Les kamikazes étaient équipés de ceintures ou gilets explosifs, qu'ils ont actionnés pour commettre leur attentat ou au moment d'être tués par la police : une première en France, et le signe qu'un réseau jihadiste présent en Europe ou dans l'Hexagone dispose d'un artificier capable de les fabriquer, ce qui n'est pas à la portée du premier bricoleur venu branché sur internet.

«Ça, c'est nouveau», poursuit Alain Chouet, «et ça constituera certainement l'un des axes de l'enquête. Le spécialiste en explosif est trop précieux, il ne participe jamais aux attaques. Donc il est là, quelque part...»

L'implication de Paris dans la guerre contre l'EI en Irak et en Syrie mobilise, et va continuer à mobiliser, des milliers de volontaires internationaux qui rejoignent les rangs de l'EI et un nombre encore plus important d'internautes acquis à sa cause, qui dès vendredi soir se félicitaient des attentats, glorifiaient leurs auteurs et menaçaient d'autres attaques.

«Il faut évidemment mobiliser tous nos moyens, mais il faut le savoir: il y en aura d'autres», affirme à l'AFP une source policière, qui demande à rester anonyme. «C'est tellement facile pour un jeune de trouver une arme, prendre une voiture et passer à l'action.
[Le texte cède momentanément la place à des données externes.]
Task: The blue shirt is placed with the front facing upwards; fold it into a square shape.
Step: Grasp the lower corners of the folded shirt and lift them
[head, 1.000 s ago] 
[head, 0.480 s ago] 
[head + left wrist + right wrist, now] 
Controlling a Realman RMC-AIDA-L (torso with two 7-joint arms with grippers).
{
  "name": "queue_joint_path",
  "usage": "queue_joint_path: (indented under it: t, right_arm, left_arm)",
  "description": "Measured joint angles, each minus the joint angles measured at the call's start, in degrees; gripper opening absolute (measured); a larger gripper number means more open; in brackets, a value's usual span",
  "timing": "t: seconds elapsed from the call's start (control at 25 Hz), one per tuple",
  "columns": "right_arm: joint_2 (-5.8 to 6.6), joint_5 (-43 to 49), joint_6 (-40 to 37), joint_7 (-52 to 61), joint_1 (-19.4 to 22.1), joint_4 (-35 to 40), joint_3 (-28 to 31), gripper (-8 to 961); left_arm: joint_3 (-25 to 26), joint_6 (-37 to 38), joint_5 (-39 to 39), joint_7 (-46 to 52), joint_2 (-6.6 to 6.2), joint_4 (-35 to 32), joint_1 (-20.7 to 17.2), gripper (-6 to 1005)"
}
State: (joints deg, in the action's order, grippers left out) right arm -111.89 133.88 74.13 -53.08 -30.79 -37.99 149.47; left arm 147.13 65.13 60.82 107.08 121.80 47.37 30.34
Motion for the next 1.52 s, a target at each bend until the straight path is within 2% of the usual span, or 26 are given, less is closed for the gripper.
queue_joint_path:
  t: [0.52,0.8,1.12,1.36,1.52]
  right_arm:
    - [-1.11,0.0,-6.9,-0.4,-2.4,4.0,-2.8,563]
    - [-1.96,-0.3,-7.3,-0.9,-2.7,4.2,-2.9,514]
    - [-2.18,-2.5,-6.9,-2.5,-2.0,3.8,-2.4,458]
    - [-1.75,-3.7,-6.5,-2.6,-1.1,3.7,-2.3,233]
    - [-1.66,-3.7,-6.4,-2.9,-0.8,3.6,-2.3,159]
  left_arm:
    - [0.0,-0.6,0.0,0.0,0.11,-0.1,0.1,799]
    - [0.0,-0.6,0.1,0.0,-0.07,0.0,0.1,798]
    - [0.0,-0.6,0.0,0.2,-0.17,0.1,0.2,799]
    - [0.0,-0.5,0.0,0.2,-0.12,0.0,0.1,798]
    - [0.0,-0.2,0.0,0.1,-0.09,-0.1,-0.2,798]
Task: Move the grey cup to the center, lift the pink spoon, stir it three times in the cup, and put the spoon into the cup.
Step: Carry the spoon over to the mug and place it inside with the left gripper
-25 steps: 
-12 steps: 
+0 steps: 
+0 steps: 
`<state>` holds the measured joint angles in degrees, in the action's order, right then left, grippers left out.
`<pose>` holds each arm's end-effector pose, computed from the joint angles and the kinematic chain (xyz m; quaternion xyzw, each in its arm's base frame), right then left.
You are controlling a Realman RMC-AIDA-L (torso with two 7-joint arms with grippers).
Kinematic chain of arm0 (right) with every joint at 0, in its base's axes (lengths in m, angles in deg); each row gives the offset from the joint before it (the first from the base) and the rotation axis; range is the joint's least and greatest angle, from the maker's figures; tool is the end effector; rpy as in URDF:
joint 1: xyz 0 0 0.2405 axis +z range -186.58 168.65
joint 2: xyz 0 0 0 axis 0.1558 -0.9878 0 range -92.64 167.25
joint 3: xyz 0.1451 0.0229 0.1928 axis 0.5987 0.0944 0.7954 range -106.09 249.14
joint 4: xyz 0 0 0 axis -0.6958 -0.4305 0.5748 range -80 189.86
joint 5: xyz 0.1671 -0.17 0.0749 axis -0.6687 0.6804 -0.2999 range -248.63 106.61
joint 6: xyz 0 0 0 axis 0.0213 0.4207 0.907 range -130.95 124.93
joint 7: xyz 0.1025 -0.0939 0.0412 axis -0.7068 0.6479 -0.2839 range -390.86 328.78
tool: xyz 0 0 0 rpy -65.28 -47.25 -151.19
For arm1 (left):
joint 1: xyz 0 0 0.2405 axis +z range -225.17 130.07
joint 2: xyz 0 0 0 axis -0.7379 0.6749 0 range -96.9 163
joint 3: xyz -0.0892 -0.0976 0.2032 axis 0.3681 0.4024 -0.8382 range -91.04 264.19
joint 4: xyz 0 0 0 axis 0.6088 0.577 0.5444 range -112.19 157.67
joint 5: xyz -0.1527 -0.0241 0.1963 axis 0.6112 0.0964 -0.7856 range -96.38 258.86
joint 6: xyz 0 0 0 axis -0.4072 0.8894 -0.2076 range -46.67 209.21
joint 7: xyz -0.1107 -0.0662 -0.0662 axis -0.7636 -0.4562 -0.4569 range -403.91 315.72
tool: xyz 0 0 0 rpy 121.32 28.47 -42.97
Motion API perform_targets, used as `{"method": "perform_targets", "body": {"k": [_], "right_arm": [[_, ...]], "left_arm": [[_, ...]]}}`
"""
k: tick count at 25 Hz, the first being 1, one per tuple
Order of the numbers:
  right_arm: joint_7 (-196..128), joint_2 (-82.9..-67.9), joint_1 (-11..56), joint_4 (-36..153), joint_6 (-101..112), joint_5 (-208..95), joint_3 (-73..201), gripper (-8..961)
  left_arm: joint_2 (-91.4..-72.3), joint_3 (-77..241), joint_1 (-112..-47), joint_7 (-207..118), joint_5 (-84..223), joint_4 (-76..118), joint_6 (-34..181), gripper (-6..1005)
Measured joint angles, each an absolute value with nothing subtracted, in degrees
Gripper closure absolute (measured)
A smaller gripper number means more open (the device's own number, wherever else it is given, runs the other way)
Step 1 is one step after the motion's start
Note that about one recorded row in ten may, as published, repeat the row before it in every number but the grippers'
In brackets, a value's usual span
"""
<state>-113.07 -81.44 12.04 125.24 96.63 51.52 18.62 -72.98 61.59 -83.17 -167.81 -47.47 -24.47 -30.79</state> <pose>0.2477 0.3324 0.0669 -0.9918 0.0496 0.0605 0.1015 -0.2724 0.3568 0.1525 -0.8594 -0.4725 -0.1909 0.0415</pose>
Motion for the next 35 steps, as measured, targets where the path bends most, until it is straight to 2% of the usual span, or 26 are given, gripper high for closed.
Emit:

Regardez Israël: c'est un tout petit pays, avec des moyens sécuritaires énormes, un service militaire de trois ans, et ils sont frappés sans cesse...»

De plus, l'attaque contre Charlie Hebdo, menée par deux frères connus depuis des années des services spécialisés, prouve qu'en plus des jeunes recrues rentrant de Syrie, il faut aussi garder sous surveillance les anciens des filières jihadistes, augmentant ainsi le nombre des suspects, jusqu'à aboutir à un nombre ingérable.

«En l'état, tout est possible», confiait samedi matin à l'AFP une source proche de l'enquête. «Il peut s'agir de gars venus de l'extérieur, mais assez malins et entraînés pour être passé sous nos radars. Mais ça peut être aussi des agents dormants, en apparence inoffensifs depuis des années: c'est l'éternel problème des priorités. On fait des listes par ordre décroissant de dangerosité présumée. Mais comment être sûrs de ne pas se tromper?»

Même si les moyens des enquêteurs et des services antiterroristes ont été renforcés cette année, les recrutements, les formations d'agents, la mise en place de nombreuses dispositions de la loi sur le renseignement sont en cours et ne sont pas encore opérationnels.

Au fil des ans, et grâce à des milliers de pages d'instructions et des tutoriels trouvés sur internet, les jihadistes ont appris à utiliser les moyens techniques permettant de rester anonymes. Comme la messagerie en ligne Whatsapp, par exemple, ou les smartphones de dernière génération, dont les systèmes de cryptage sont pour l'instant impossibles à casser.